_Required action_
Run through the data and copy out every line that mentions the word "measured".
____ Dataset extract
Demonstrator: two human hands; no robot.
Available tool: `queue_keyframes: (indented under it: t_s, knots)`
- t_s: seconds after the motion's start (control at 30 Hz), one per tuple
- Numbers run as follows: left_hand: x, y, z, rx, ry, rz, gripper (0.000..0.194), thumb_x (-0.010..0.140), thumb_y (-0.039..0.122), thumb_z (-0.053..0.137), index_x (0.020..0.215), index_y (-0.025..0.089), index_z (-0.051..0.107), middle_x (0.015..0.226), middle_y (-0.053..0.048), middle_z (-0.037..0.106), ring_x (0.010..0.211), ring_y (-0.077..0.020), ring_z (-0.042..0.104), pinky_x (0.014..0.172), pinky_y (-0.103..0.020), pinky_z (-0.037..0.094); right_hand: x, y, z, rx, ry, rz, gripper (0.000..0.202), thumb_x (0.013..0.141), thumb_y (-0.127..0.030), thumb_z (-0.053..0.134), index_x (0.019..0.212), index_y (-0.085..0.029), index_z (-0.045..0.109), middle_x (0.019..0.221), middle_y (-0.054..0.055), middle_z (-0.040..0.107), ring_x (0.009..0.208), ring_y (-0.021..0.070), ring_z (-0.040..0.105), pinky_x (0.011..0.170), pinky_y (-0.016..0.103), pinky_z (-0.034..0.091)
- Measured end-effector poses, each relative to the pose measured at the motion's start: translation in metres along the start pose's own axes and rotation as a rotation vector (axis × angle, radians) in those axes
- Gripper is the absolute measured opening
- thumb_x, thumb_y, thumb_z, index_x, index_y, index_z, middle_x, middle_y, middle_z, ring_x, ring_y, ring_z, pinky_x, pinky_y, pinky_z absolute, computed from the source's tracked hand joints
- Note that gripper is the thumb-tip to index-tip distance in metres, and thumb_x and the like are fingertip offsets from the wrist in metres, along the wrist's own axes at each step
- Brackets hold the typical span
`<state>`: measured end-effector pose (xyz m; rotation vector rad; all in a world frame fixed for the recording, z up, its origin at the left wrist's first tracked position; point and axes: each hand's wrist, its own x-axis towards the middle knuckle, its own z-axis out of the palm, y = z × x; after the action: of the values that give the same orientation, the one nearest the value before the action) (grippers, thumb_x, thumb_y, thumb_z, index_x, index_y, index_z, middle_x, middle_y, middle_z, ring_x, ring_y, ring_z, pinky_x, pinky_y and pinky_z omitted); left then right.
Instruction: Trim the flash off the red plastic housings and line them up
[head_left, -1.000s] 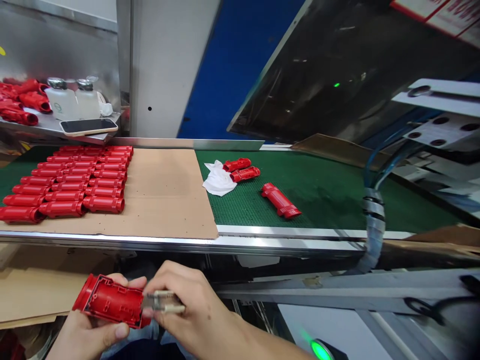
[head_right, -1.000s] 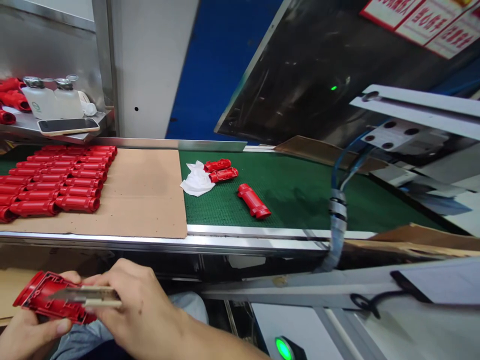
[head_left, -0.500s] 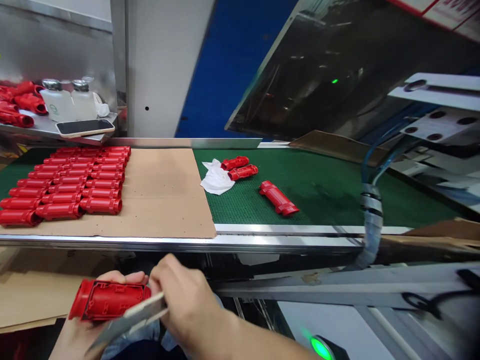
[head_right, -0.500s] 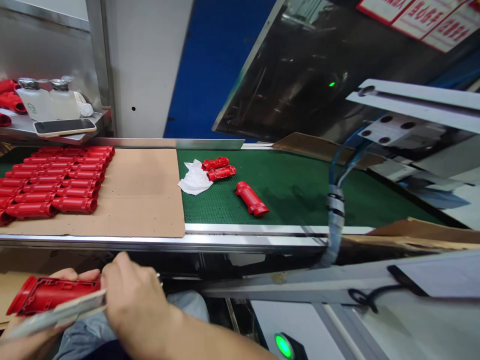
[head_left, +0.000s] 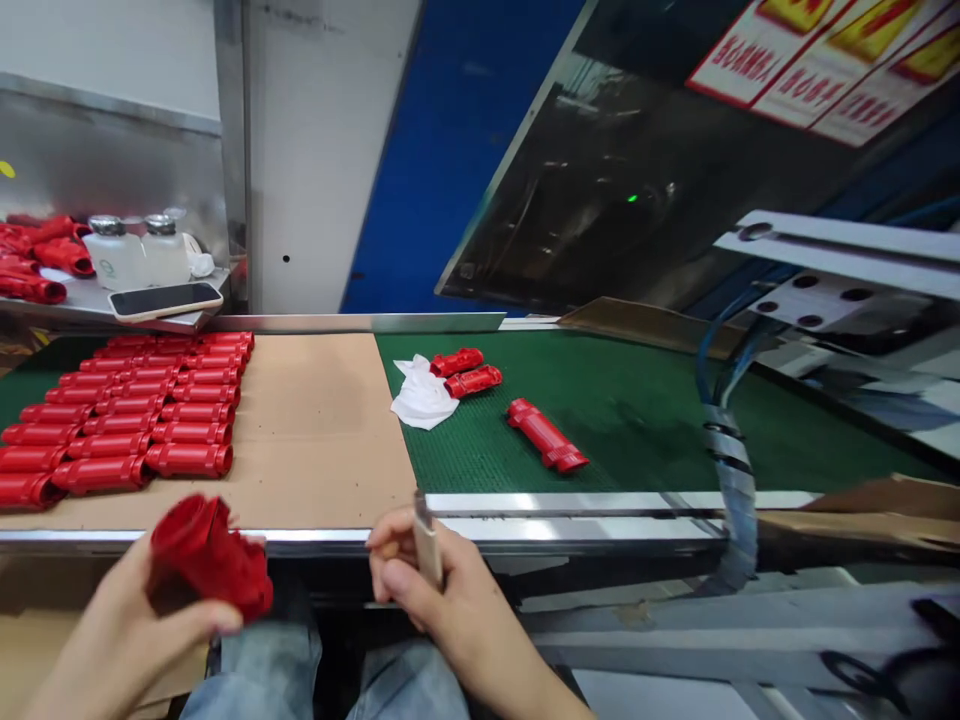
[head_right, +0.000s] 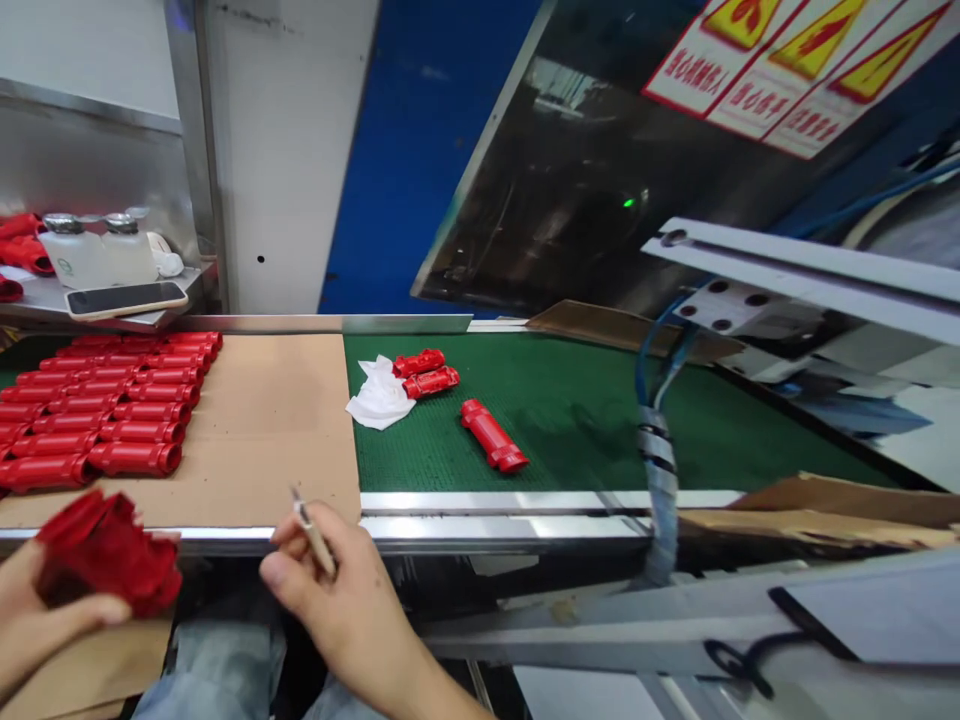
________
_Written solution_
- Measured end-effector poses, each relative to the pose measured at the motion's start: translation in metres along the start pose's own axes and rotation as a rotation vector (axis × angle, radians) in those axes
- Gripper is the absolute measured opening
`<state>`: measured end-effector pose (xyz m; rotation vector rad; all in a world frame fixed for the recording, z up, its origin at the left wrist's first tracked position; point and axes: each hand's wrist, its own x-axis towards the middle knuckle, its own z-axis out of the palm, y = z × x; after the action: of the values that give the same orientation, the one nearest the value before the action) (grippers, thumb_x, thumb_y, thumb_z, index_x, index_y, index_z, middle_x, middle_y, middle_z, ring_x, ring_y, ring_z, pinky_x, pinky_y and pinky_z omitted); left then right.

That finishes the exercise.